Vol. 155 No. 12 (2025)

The digital stethoscope: Why Switzerland's Electronic Health Record requires citizen testing

Cite this as:
Swiss Med Wkly. 2025;155:5160
Published
22.12.2025

Summary

 

Switzerland's Electronic Patient Record (EPR) system faces a critical adoption crisis: less than 2% of the population has opened an account despite years of investment. To understand this failure from the citizen's perspective, we launched the first “expedition” in which 120 volunteers (“salutonauts”) systematically tested Switzerland’s current digital health infrastructure by opening EPRs, requesting their health data and documenting their experiences. This represents the first real-world, citizen-led assessment of Switzerland's health data infrastructure.

Our findings reveal three fundamental insights. First, citizens appreciate the concept of personally controlled health records governed by a trustworthy national framework. Second, the current EPR implementation is both impractical and economically untenable under existing conditions: opening an EPR nationwide would cost CHF 400 million (calculated from required man-hours alone), while uploading historic documents would cost CHF 1 billion, and obtaining insurance claims data would cost over CHF 5 billion in lost productivity. Third, the recently announced draft of the new Electronic Health Dossier Law (E-GD) comes at a critical moment, since evidence-based redesign of the EPR system is essential.

95% of participants valued comprehensive medical checkups producing structured data, demonstrating citizens' appetite for high-quality digital health records when they provide tangible benefits.

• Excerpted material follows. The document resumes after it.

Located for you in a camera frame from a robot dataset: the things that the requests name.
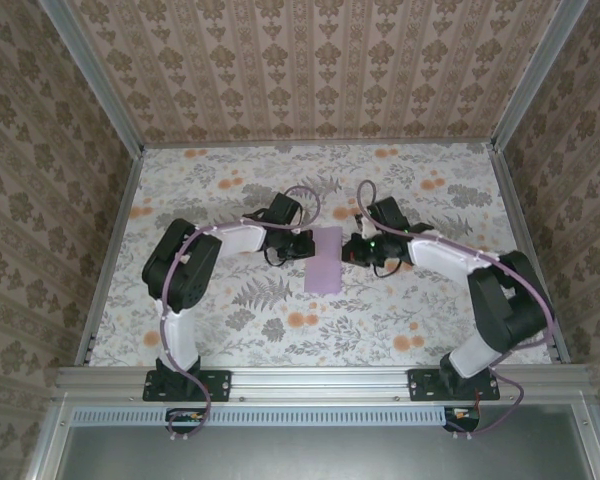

Our expedition methodology, which is agile, citizen-centred and involves real-world testing, offers a replicable model for evaluating digital health initiatives before massive implementation costs are incurred. With the E-GD revision underway, Switzerland has a unique opportunity to develop an EPR system that serves patients and physicians above all. Successful implementation requires EPR opening at birth by default (with the ability to opt-out), the AI-powered automation of data collection and uploading, seamless healthcare professional interfaces, and using the EPR as the billing data gateway. The alternative – i.e. continuing the current approach – virtually guarantees failure based on economic factors alone.